A Durham University social media expert is preparing to travel to Uganda as part of a charity’s unusual bloggers’ mission.
Dr Bex Lewis, Research Fellow in Social Media and Online Learning, is one of the UK’s top Christian bloggers.
This Sunday [February 24] she will set out for Uganda with two other top UK Christian bloggers as a guest of international aid agency Tearfund to visit community projects.
The charity hopes the social media-led trip will be a chance for the bloggers to use their range of creative skills to tell the stories of how the church is changing lives in communities all over the world.
Dr Lewis, cartoonist Dave Walker and Anglican ordinand Liz Clutterbuck will be spending a week living alongside one of the poorest communities in the world, in Ogongora.
“What I love about this invitation from Tearfund is that they are so confident in what they are doing that there are no restrictions about what we might say,” said Dr Lewis, who is part of the CODEC project (Christian Communication in a Digital Age) based at Durham University’s St John’s College.
“It’s a great opportunity see how digital tools can impact the way we support, and how we tell the stories of lives transformed in a global world.”
The Revd Dr Pete Phillips, Research Director at CODEC and Director of Biblical Literacy at St John’s College, said: “We live in a global village – a village brought together by visual and social media. This trip seeks to harness that media to represent life in Ogongora.

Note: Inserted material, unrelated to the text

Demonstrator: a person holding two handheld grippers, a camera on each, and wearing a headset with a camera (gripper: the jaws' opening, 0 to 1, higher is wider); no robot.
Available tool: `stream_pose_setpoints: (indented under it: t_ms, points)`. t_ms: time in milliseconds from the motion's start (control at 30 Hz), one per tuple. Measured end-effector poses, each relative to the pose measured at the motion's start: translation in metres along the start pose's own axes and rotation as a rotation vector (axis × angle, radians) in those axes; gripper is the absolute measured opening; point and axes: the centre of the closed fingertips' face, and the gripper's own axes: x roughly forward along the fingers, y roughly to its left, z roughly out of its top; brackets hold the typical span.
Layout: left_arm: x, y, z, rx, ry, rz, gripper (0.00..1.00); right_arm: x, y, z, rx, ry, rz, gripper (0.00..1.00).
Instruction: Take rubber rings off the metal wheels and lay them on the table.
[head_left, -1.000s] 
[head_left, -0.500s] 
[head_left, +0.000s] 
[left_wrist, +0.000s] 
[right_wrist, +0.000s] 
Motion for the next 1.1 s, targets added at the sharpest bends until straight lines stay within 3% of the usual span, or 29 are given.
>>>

“It will be important to analyse the bloggers’ viewpoints that come out of Uganda to see what alternative forms of engagement are developed and whether new opportunities are opened up for the major aid agencies.”
The trip is part of Tearfund’s See For Yourself initiative, which allows supporters to give regularly and follow one community in Africa, Asia or Latin America, and to see for themselves the work carried out as a result of their donations.
Donors receive regular photo, video, email and prayer updates.
In the same way, people will be able to follow the journey of the bloggers in Uganda by following their updates on social networks and Tearfund’s website. The bloggers will be using a variety of media to tell their stories, including micro-blogging, video, illustration and photography.
“We live in a digital age where sharing is as natural as breathing,” said Tearfund’s UK Director Andrew McCracken. “We’re so excited that they will be able to see for themselves the amazing changes that are happening thanks to the local church. Those are stories worth sharing.”